A Reuters reporter saw 10 bodies burned beyond recognition at the bomb site opposite a hospital at Terminus, the downtown area of Jos which houses shops, some offices and a market.
"We've now recovered 118 bodies from the rubble," said Mohammed Abdulsalam, coordinator of the National Emergency Management Agency in Jos. "This could rise by morning, as there is still some rubble we haven't yet shifted."
"The first explosive went off around 3 pm. The second was about3:30, while people gathered to help the victims," he said by telephone. "This is a very busy area of the Jos metropolis."
The back-to-back blast tactic, meant to maximize civilian casualties, has also been used by militants in Iraq and other places.
Jos has been relatively free of attacks by Boko Haram, but the group claimed responsibility for a bomb in a church in the highland city, as well as two other places, on Christmas Day 2011.

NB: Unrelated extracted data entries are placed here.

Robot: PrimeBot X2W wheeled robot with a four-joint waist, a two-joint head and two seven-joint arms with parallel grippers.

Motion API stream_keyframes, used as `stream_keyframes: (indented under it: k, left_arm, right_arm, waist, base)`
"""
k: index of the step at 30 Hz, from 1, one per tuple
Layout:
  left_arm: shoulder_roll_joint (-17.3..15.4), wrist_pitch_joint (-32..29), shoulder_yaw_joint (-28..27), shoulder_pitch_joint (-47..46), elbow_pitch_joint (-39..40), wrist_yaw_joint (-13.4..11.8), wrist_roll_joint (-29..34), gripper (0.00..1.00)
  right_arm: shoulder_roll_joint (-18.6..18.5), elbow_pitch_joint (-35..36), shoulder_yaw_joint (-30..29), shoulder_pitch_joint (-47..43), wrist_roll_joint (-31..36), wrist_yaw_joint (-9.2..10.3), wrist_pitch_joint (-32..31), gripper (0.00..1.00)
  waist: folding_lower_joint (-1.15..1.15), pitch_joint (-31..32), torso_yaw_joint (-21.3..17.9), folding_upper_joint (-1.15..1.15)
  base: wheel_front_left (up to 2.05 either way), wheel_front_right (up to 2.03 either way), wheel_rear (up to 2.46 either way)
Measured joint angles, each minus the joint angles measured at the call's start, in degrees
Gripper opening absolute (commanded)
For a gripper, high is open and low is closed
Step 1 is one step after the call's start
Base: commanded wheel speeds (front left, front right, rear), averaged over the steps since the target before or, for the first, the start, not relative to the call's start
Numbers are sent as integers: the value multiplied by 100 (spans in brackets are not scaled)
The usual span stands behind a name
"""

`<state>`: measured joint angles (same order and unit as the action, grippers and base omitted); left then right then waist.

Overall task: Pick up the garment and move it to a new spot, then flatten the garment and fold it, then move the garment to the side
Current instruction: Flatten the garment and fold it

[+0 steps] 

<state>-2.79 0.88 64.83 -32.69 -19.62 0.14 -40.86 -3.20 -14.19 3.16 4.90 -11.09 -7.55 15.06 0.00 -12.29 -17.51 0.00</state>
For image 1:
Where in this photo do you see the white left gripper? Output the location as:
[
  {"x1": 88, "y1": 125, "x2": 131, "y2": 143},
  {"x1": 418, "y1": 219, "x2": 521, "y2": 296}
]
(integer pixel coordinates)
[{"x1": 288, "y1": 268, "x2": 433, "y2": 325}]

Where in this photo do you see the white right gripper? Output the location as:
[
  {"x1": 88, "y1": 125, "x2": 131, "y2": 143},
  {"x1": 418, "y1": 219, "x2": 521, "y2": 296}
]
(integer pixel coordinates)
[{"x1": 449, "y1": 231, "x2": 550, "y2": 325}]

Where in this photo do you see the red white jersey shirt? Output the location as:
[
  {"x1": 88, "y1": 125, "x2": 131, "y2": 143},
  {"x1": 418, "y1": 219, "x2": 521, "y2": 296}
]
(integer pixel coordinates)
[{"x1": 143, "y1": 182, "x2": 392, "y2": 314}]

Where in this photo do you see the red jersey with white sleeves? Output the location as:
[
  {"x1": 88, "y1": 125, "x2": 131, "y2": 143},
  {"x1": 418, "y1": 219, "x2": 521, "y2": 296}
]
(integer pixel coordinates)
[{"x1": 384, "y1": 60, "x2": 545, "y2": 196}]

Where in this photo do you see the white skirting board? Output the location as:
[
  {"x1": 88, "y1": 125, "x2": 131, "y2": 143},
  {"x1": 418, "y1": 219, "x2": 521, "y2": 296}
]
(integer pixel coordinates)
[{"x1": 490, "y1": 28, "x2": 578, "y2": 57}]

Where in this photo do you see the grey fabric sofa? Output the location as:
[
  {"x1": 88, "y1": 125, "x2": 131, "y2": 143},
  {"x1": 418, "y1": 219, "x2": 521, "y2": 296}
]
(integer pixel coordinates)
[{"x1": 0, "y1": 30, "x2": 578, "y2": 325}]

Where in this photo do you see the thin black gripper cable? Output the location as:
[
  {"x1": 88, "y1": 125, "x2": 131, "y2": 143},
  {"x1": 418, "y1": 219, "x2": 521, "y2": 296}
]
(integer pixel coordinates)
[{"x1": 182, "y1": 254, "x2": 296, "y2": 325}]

The city is in the heart of Nigeria's volatile Middle Belt, where its largely Christian south and mostly Muslim north meet, and the surrounding Plateau state is often a flashpoint for violence, although the Christmas bombing failed to trigger more.
But in a sign it could, a mob of Christian youths armed with clubs advanced toward a Muslim part of Jos before police held them back, police spokeswoman Felicia Anselm said by telephone.
On Wednesday, details emerged of two attacks by Boko Haram gunmen that killed 30 people near Chibok, the northeast Nigerian town where the Islamists kidnapped more than 200 schoolgirls last month.